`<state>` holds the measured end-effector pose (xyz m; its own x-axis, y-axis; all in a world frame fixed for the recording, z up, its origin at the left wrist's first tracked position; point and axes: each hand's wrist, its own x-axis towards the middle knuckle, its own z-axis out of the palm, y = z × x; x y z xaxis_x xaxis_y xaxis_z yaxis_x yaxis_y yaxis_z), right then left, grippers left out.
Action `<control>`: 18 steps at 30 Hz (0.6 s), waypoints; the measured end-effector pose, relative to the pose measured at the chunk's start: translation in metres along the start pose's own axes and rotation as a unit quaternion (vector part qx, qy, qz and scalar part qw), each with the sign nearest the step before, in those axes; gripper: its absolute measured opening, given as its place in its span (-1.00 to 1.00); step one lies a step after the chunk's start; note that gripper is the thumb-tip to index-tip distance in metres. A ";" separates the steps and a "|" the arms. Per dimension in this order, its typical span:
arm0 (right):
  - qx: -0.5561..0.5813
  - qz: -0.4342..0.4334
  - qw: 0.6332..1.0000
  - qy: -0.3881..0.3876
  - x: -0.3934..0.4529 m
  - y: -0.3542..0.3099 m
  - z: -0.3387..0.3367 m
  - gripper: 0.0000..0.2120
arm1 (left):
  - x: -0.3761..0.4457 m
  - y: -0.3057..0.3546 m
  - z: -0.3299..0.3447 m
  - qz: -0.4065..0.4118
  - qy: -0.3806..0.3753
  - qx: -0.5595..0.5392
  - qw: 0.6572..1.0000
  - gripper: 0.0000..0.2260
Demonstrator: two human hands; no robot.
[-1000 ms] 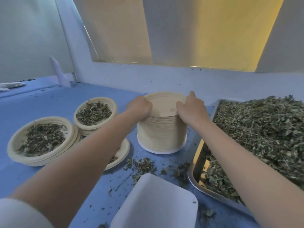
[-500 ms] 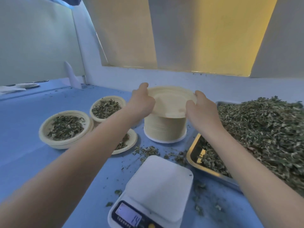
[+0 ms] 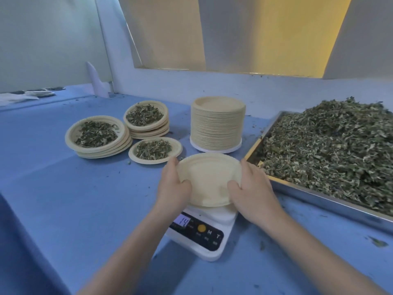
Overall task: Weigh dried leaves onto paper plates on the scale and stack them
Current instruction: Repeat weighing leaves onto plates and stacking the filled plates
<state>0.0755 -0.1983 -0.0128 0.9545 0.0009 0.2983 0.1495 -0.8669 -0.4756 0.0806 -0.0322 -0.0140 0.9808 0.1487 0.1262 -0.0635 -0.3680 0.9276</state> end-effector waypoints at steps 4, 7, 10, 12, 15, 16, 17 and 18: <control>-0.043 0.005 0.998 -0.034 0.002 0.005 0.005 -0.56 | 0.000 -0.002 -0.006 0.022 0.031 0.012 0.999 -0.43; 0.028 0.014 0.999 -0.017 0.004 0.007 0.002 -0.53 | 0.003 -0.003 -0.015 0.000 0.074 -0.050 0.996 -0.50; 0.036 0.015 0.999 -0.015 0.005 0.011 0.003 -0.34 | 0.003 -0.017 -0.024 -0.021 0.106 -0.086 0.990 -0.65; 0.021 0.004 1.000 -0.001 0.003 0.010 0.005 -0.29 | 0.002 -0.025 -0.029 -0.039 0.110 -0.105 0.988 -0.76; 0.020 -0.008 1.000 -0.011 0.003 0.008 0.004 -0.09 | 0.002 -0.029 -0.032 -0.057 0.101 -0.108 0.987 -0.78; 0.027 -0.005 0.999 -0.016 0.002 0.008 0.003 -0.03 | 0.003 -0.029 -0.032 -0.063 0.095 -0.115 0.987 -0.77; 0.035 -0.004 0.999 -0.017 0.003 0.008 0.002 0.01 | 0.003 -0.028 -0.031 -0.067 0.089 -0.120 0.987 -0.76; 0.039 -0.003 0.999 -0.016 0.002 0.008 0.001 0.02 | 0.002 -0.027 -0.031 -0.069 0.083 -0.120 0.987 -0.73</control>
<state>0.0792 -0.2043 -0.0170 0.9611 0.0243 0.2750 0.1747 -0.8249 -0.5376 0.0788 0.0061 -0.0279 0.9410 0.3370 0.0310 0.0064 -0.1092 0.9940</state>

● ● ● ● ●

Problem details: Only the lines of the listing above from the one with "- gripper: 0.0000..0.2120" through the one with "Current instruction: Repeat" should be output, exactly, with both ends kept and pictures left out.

The answer:
  - gripper: 0.0000..0.2120
arm1 (left):
  - x: -0.3761..0.4457 m
  - y: -0.3057..0.3546 m
  - z: -0.3299..0.3447 m
  - qz: -0.4065..0.4118
  - qy: -0.3806..0.3753
  - qx: -0.5595..0.5392
  - qw: 0.6572..1.0000
  - gripper: 0.0000..0.2260
Demonstrator: two human hands; no robot.
[-1000 ms] 
[-500 ms] 
[+0 ms] 
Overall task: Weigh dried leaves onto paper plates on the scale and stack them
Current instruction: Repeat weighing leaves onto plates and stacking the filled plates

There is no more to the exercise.